THE DATA
************
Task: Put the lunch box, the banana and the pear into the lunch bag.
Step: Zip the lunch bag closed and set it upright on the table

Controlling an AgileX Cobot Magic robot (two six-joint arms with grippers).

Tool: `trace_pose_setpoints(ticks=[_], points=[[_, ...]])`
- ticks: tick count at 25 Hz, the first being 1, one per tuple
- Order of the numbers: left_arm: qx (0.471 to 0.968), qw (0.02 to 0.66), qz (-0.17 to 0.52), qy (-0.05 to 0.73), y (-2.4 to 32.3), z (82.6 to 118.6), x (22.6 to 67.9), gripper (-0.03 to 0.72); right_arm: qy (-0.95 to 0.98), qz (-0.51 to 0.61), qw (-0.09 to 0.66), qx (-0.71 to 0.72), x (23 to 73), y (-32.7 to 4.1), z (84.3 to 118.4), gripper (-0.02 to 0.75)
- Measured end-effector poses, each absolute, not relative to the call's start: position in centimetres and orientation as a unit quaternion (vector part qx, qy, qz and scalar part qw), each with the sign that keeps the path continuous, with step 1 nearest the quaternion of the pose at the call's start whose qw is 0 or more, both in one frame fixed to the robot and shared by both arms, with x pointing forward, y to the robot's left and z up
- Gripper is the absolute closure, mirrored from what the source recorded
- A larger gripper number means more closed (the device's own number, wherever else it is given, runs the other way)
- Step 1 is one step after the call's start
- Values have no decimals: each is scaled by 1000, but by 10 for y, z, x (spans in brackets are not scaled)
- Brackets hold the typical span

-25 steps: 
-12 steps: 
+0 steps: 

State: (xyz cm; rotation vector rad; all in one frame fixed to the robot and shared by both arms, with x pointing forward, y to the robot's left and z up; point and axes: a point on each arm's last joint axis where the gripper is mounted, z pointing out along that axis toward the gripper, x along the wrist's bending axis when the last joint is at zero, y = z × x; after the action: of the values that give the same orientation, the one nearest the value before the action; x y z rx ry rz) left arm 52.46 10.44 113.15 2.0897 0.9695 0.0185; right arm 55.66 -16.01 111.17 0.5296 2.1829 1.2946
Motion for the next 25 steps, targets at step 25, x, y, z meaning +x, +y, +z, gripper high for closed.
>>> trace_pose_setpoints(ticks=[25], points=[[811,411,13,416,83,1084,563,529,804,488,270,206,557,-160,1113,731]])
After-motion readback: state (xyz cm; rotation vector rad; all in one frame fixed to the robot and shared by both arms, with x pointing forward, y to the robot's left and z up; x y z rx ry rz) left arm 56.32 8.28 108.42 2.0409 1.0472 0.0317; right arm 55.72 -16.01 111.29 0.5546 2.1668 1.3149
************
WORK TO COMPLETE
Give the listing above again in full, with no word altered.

EXPECTED ANSWER
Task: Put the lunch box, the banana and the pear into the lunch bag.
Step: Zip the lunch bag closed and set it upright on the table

Controlling an AgileX Cobot Magic robot (two six-joint arms with grippers).

Tool: `trace_pose_setpoints(ticks=[_], points=[[_, ...]])`
- ticks: tick count at 25 Hz, the first being 1, one per tuple
- Order of the numbers: left_arm: qx (0.471 to 0.968), qw (0.02 to 0.66), qz (-0.17 to 0.52), qy (-0.05 to 0.73), y (-2.4 to 32.3), z (82.6 to 118.6), x (22.6 to 67.9), gripper (-0.03 to 0.72); right_arm: qy (-0.95 to 0.98), qz (-0.51 to 0.61), qw (-0.09 to 0.66), qx (-0.71 to 0.72), x (23 to 73), y (-32.7 to 4.1), z (84.3 to 118.4), gripper (-0.02 to 0.75)
- Measured end-effector poses, each absolute, not relative to the call's start: position in centimetres and orientation as a unit quaternion (vector part qx, qy, qz and scalar part qw), each with the sign that keeps the path continuous, with step 1 nearest the quaternion of the pose at the call's start whose qw is 0 or more, both in one frame fixed to the robot and shared by both arms, with x pointing forward, y to the robot's left and z up
- Gripper is the absolute closure, mirrored from what the source recorded
- A larger gripper number means more closed (the device's own number, wherever else it is given, runs the other way)
- Step 1 is one step after the call's start
- Values have no decimals: each is scaled by 1000, but by 10 for y, z, x (spans in brackets are not scaled)
- Brackets hold the typical span

-25 steps: 
-12 steps: 
+0 steps: 

State: (xyz cm; rotation vector rad; all in one frame fixed to the robot and shared by both arms, with x pointing forward, y to the robot's left and z up; point and axes: a point on each arm's last joint axis where the gripper is mounted, z pointing out along that axis toward the gripper, x along the wrist's bending axis when the last joint is at zero, y = z × x; after the action: of the values that give the same orientation, the one nearest the value before the action; x y z rx ry rz) left arm 52.46 10.44 113.15 2.0897 0.9695 0.0185; right arm 55.66 -16.01 111.17 0.5296 2.1829 1.2946
Motion for the next 25 steps, targets at step 25, x, y, z meaning +x, +y, +z, gripper high for closed.
>>> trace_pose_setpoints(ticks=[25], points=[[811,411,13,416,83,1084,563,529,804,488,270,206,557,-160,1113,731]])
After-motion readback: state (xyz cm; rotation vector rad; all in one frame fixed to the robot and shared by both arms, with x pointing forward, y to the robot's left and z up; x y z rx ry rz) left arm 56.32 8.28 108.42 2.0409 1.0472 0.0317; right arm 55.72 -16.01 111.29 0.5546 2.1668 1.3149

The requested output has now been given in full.